Contributions Amicales :

 « Né à Paris d’une mère normande et d’un père uzétien, où voulez-vous Monsieur Barrès que je m’enracine ? »

C’est la réponse de Gide à l’enracinement prôné par la droite nationaliste de son époque.

 Elle me tourne en tête depuis fort longtemps. Elle ne nie pas la notion de racine mais pose la question du où et par extension du comment.

 Comme tu l’évoques les racines sont nourricières. Elles nous constituent, nous fortifient et en quelque sorte nous étayent.

 La terre chère à Barres y suffit-elle ? Si oui, laquelle choisir ? Et cependant ces fonctions « nourricières » nous les ressentons bien. Elles prennent d’autres formes. Comment les appréhender ? Comment les définir ?

 À bientôt pour la suite !

 IP 

 Sacré menu au programme ce matin de breakfast à tendance britannique :  une magnifique et terrifiante question : quelles sont ses racines ? Les choisir ou ne pas les choisir ? Être ou ne pas être ses racines ? etc.

 Bien sûr, les conditions de sa naissance, sociales, géographiques, historiques, surtout quand elles sont extrêmes, déterminent largement son destin. Naître dans un village du Sahel, sur les trottoirs de Calcutta ou dans un appartement de l’Upper East Side new-yorkais, en Allemagne en 1920, même si rien n’est irréversible, il y a des chances que la vie des uns et des autres ne soit pas tout à fait la même.

 Choisir, bien sûr, on ne choisit rien de ce que nous chante Maxime, même pas de naître. Les parents veulent des enfants, font un enfant mais a-t-on jamais demandé à un enfant s’il voulait des parents…

 Et moi ? Et moi, Dans mon bain comme le chante Jacques… D’où serais-je ?

Mon père naît dans un petit patelin du Puy-de-Dôme, à 18 ans il est à Paris: était-il vraiment Auvergnat ? Il dit que oui quand ça l’arrange. Ma mère naît à Paris, sa mère – ma grand’mère – vient de la Normandie profonde, montée à Paris pour une vie meilleure, son père vient de la Mayenne pour les mêmes raisons. Mes racines sont-elles auvergnates ? Normandes ?
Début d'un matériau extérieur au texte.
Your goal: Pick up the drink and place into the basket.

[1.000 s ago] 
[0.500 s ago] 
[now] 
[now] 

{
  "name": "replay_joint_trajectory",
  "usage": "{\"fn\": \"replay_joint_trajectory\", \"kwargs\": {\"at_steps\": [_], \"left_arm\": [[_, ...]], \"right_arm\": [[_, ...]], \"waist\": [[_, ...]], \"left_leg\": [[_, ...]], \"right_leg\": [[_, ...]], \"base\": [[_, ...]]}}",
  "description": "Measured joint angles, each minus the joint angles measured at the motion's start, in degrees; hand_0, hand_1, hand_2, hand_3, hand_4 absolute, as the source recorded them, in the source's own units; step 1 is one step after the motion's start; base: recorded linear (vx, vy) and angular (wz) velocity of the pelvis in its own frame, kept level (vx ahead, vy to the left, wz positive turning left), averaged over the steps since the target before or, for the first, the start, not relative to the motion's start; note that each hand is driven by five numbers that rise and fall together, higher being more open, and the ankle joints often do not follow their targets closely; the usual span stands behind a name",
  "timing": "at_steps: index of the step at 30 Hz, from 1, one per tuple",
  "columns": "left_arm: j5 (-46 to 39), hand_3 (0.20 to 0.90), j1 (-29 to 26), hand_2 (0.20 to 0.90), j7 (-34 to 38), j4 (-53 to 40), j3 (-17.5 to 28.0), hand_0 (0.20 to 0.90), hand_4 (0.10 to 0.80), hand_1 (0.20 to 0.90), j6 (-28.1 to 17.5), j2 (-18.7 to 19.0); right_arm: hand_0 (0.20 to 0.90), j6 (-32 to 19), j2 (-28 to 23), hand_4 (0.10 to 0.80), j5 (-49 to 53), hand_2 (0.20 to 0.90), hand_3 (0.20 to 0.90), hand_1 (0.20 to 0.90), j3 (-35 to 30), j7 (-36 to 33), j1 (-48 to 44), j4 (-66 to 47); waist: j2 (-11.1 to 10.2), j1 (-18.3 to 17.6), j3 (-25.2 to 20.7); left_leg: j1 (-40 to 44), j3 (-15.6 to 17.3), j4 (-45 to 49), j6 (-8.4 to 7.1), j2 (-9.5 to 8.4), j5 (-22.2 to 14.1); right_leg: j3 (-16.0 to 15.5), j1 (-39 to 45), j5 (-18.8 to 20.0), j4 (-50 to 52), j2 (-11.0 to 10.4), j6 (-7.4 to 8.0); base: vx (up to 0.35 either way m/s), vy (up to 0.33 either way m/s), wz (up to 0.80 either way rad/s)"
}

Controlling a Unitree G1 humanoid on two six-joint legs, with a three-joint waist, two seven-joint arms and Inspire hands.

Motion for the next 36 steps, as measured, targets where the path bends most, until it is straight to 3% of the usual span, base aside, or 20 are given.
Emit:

Même si j’ai des familiarités avec mes régions d’origine, cela ne peut pas compter pour des racines. Et puis Elisabethville, élevé par ma grand’mère, de 1 an jusqu’à 20 ans à plein temps et au -delà, jusqu’à ce que je vende et quittenotre maison vers mes 60. Et puis Mantes-la-jolie, mes 7 ans de secondaire au lycée, la naissance de l’équipe de rugby, ce n’est pas rien.

Elisabethville, Mantes, même chose, des souvenirs, des copains, plein de choses, des grands bouts de vie mais en quoi je pourrais parler de racines…

Plutôt des escales sur un tour du monde, peut-être un tour de vie…

 Je t’entends bien parler de racines, au sens de ce qui t’enracine, te nourrit, te permet de grandir, te colore, alors je n’ai pas de lieu,

j’ai deux personnes : ma grand’mère, mon instituteur.

Quelqu’un un jour a dit ; “on n’est pas du pays où on naît, on est du pays où on meurt”

Pays, patrie, racines ? J’aime bien la réponse “citoyenne” de ton grand père Umberto.